Exercise description
Reproduce the material that follows, please, but only from its first line to the line containing "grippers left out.", inclusive.

Dataset content
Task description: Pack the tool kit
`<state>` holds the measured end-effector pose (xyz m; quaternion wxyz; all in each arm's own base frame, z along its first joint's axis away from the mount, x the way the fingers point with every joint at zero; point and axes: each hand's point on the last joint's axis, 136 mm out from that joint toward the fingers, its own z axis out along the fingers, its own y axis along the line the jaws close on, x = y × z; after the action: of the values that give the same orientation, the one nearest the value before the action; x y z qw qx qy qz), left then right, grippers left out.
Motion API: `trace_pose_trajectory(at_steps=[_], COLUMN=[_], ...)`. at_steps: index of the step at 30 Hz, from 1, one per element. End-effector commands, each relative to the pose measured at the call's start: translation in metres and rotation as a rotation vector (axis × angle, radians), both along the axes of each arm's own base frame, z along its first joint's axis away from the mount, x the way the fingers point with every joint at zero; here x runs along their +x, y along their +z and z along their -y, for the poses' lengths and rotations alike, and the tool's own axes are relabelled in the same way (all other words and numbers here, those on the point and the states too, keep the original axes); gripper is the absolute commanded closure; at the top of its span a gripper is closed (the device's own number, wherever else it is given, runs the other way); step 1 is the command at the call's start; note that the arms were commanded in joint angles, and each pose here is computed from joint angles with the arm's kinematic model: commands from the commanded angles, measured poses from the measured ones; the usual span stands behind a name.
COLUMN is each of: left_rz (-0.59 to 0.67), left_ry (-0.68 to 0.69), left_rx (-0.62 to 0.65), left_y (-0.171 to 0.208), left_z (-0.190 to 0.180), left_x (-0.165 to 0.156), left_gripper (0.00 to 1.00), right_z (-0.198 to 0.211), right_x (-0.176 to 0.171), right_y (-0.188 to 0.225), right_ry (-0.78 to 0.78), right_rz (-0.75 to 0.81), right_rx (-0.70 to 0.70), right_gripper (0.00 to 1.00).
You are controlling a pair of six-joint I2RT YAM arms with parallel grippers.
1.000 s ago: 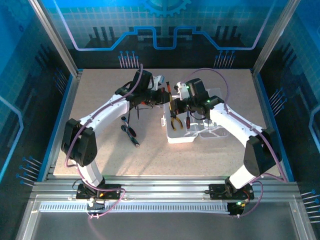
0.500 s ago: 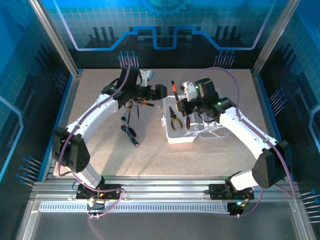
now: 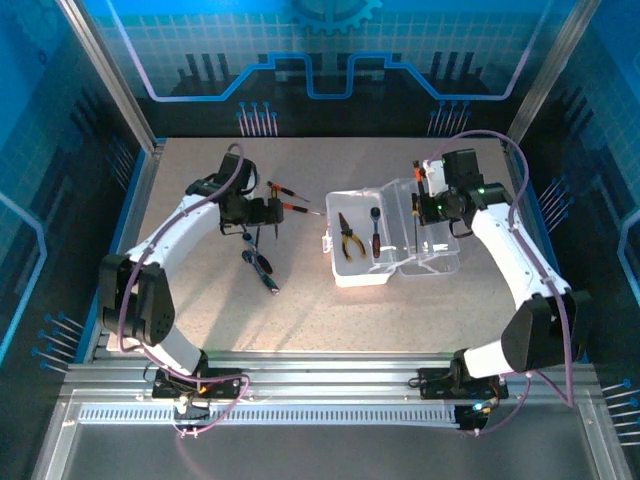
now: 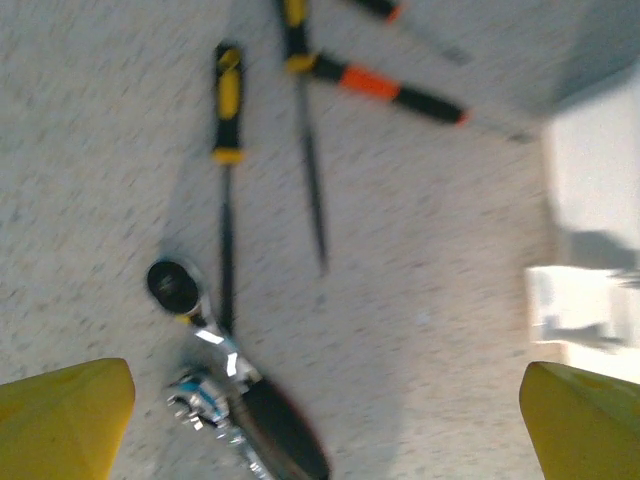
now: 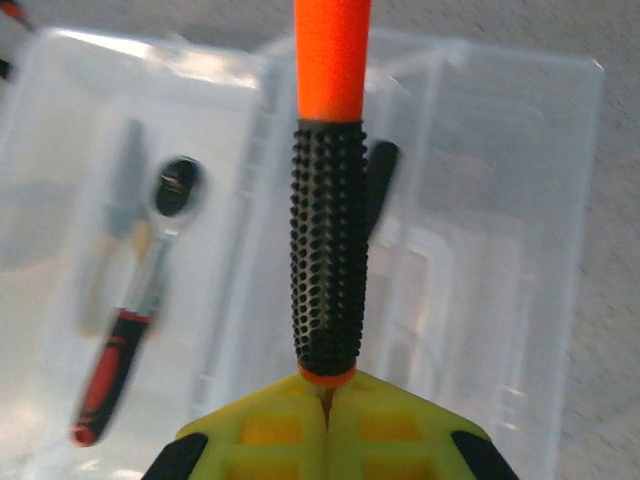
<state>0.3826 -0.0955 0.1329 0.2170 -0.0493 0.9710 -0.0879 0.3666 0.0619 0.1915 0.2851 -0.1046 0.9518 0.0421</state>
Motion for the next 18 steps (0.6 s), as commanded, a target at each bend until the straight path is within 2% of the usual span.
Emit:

Answer section
Task description: Pack the tool kit
`<state>` holds the measured end-effector pose (xyz m; quaternion wxyz; all in each arm's own base frame, z along its first joint's axis away from the mount, x the way the fingers point with every joint at zero; point and axes: each hand's point on the last joint's axis, 136 mm out from that joint toward the fingers, its own z axis out along the fingers, its own y axis along the line the jaws close on, x = y × z; after the action: of the values that give the same orientation, the one nearest the value before the action; x y z qw qx qy qz), left then right, grippers left out.

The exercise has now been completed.